Database recreate slowness, Duplicati 2.0.6.3_beta_2021-06-17 status?

Hi,

The complete fool I am, I tried to get out of an issue by hitting “delete and recreate database” button. This was about 24 hours ago. The latest update I got from the log is that I’m at Pass 3 of 3, processing blocklist volume 170 of 2019. If this is a linear rate process, it will finish in about two weeks… if my vpn connection doesn’t get interrupted (spoiler alert: it inevitably will).

PS: what had happened: a backup was interrupted by an operating system shutdown (a normal one, so duplicati should have had a clean shutdown request from systemd, all filesystems where unmounted properly). But when the next backup ran, I got into the “unexpected difference in fileset” error. So I deleted the version mentioned in the error. And again, and again. After deleting 3 versions, and seeing no progress, I wondered; well, if the issue is that the local database contains different information than on the remote storage, maybe I should just recreate the information that is in the local db with what is on the remote storage, rather than just keep deleting backups entirely (note, it were not the latest versions from the past days, but versions from months ago or even last year).

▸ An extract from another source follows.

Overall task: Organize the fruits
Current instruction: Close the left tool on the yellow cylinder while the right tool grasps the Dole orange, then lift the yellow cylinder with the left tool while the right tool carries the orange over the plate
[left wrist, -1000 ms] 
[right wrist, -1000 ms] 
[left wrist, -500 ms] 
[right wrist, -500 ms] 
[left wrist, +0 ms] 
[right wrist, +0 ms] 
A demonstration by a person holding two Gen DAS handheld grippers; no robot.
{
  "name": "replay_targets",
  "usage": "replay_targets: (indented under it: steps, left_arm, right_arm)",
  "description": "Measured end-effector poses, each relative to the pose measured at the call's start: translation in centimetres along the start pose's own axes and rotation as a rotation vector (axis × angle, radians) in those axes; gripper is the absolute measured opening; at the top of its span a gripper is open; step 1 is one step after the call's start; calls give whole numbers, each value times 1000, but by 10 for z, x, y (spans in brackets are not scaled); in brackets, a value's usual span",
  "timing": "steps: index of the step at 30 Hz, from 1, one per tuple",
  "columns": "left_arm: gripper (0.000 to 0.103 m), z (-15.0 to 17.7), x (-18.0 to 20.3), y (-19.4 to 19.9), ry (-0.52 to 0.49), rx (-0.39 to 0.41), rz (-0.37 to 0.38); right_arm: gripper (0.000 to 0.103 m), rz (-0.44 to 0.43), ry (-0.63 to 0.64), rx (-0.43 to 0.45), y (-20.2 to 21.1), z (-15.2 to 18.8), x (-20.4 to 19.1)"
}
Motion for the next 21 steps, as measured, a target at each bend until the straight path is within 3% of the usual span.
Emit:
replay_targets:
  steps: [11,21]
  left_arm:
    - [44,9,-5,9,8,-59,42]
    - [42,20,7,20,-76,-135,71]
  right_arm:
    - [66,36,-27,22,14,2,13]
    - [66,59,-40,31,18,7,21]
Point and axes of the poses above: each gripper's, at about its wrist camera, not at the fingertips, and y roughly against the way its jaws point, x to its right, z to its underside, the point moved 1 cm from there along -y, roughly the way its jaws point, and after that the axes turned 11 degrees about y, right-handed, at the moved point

When searching the forum I see several posts over the past few year of people having the same question, why so slow?
To answer a recurring question:
Yes, this backup set is already > 2 years old, so despite running 2.0.6.3_beta_2021-06-17 now, it may have been upgraded several times by now, at least versions 2.0.4.23 and 2.0.6.1 have also been used on this system.
Other quantitative info:

  • source backup volume is about 350GB, remote backup storage around 550GB
  • sqlite file is around 3GB
  • on the remote storage: 14 dlist files, 2063 dblock files and 2076 dindex files; dblock files are ~250MB each, dlist 65~80MB, dindex most <200KB, but some up to 1.x or even 30 MB

Why posting a new question:

  1. As stated before, at some point I will not be there to reconnect my vpn in time, a download from remote storage will fail and the recovery process will most likely do the same.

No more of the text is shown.